Этот строй созидался столетиями жизни в стихии Православия: в постоянном помятовании «милости, а не жертвы» ("пойдите, научитесь, что значит: милости хочу, а не жертвы" (Матф.9:13); «…Милости хочу, а не жертвы, и Боговедения более, нежели всесожжений» (Ос.6:6)), в сострадании грешнику, в покаянном настрое сокрушенного сердца, в часто неощутимом и бессознательном, но живом и действенном Страхе Божием, сочетавшем все вместе в некое нерушимое единство. Страх Божий созидал души и эти дивные отношения между людьми, потому они и излучали тепло. А это тепло и создавало атмосферу уюта, чувство защищенности жизни.
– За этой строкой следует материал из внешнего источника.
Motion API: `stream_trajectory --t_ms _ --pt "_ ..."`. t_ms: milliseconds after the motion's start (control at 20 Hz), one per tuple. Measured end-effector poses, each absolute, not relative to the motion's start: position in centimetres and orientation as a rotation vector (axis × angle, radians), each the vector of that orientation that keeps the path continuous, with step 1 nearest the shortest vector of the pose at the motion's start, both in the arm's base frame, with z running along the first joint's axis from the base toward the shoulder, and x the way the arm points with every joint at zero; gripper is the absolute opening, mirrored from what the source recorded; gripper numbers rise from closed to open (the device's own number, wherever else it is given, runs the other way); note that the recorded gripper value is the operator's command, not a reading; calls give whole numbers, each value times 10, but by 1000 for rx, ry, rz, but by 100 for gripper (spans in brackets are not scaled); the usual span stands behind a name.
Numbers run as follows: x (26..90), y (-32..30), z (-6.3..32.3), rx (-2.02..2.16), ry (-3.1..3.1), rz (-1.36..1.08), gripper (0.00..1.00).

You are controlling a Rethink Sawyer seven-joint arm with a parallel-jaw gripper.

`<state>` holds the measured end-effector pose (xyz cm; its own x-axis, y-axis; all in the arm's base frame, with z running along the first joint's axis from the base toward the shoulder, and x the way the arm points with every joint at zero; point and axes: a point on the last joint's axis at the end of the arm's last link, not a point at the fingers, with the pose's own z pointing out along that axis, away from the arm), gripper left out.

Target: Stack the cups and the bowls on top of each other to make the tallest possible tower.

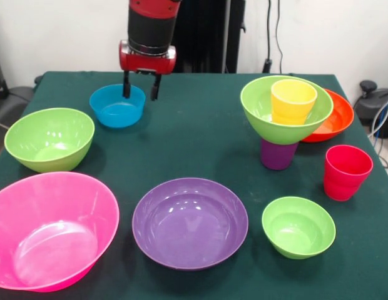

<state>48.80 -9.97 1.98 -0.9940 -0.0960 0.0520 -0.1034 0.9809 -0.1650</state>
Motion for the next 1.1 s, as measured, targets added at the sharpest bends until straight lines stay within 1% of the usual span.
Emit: stream_trajectory --t_ms 1050,1100 --pt "431 -91 -44 130 -2930 148 100" --pt "428 -91 -47 130 -2922 147 0"
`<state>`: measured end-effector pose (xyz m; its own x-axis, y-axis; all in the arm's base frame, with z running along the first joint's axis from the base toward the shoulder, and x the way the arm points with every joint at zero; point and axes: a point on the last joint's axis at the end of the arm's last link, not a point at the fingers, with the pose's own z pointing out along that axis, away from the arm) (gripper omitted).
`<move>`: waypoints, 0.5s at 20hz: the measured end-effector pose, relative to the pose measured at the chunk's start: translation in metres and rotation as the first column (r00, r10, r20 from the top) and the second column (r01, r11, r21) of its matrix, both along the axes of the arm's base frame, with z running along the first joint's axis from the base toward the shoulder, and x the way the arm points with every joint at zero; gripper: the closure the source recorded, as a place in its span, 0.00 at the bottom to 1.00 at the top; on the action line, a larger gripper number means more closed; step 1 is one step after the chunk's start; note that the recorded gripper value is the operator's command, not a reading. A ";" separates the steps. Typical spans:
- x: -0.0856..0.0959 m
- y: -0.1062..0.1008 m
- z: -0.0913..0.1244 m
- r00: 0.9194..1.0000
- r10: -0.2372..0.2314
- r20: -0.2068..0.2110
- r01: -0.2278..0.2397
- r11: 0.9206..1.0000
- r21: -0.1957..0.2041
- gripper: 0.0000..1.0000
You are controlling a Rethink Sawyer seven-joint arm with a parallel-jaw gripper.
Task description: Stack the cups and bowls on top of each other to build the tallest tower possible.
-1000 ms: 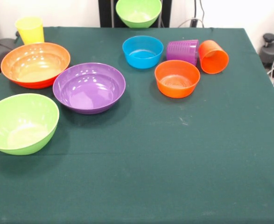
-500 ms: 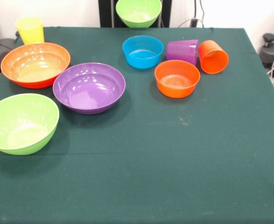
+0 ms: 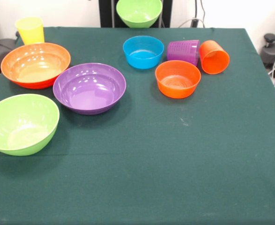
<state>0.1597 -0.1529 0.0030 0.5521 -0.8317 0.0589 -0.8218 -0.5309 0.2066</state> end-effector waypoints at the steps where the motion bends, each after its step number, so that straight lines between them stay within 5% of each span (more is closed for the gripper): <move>1: 0.000 0.001 0.000 1.000 0.002 -0.001 -0.002 1.000 -0.001 1.00; 10: -0.009 0.007 -0.003 1.000 0.014 -0.028 -0.014 1.000 -0.002 1.00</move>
<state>0.1507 -0.1462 -0.0001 0.5650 -0.8239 0.0452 -0.8083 -0.5416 0.2310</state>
На этой почве вырастали и понятия о чести, о достойном и недостойном поведении; — иными словами, мол работать и работал закон «сигнальной наследственности».
Была и бедность, — кто поспорит, — но вовсе не столь часто она доводила человека до скотства, до которого, к примеру, может опуститься современный обомжевший (и не только обомжевший) человек. Было уродство, но ему имя было дано народом соответствующее: безобразие, бесчинство, — то есть уродство лишало человека образа Божия и чина своего в этой жизни, превращало в недочеловека… И отношение народа само уже было оградой и пределом распространения этих бесчинств и скотств: важно то, как писал Достоевский, что почитает народ за идеал.